- Recorded data -
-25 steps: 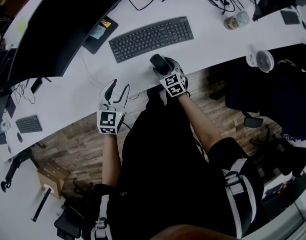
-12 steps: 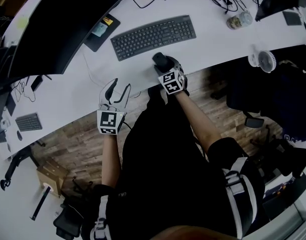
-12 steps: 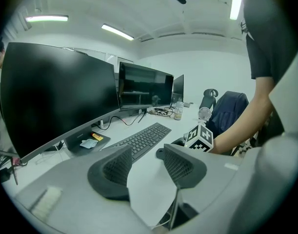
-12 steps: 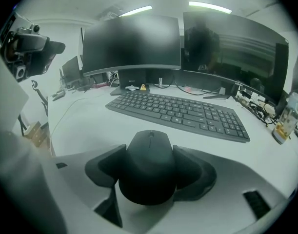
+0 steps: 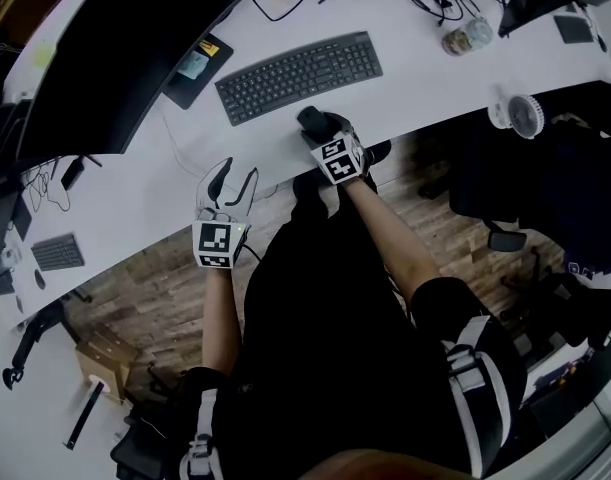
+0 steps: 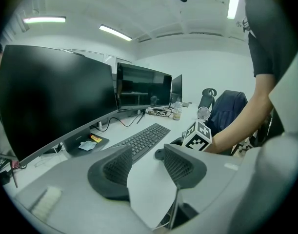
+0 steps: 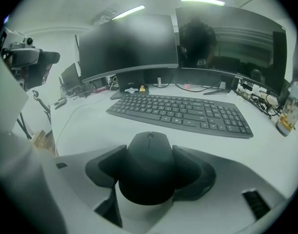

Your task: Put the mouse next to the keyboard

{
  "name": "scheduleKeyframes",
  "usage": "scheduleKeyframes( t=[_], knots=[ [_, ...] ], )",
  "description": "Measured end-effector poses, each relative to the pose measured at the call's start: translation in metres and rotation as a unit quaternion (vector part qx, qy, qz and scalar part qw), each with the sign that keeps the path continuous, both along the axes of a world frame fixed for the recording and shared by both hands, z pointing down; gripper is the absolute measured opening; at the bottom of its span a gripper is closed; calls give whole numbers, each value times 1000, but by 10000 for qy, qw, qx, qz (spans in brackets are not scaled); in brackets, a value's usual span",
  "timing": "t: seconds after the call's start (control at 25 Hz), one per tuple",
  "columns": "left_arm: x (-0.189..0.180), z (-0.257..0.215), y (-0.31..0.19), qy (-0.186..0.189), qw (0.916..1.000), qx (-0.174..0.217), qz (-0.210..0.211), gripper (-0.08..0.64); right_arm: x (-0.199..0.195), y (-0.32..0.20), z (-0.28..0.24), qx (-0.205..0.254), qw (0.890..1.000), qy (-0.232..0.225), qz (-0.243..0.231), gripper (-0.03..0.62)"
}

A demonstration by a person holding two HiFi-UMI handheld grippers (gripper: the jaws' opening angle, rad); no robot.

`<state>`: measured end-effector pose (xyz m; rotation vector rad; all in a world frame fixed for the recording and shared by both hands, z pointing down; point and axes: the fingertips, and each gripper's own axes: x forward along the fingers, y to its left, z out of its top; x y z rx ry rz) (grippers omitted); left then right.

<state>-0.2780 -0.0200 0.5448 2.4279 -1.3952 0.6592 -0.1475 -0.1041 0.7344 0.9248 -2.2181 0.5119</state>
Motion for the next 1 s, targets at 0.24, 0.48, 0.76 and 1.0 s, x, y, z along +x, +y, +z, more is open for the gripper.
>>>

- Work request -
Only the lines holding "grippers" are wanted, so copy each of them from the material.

- Task result -
A demonstration by a person holding two HiFi-UMI handheld grippers (gripper: the jaws' opening angle, rad); no robot.
`<state>`: measured end-effector pose (xyz m; rotation vector rad; all in a world frame fixed for the recording and shared by both hands, z pointing down; point and axes: the fingertips, and each gripper's own axes: x forward along the fingers, y to its left, z out of its top; x y z rx ry rz) (grippers omitted); left then right.

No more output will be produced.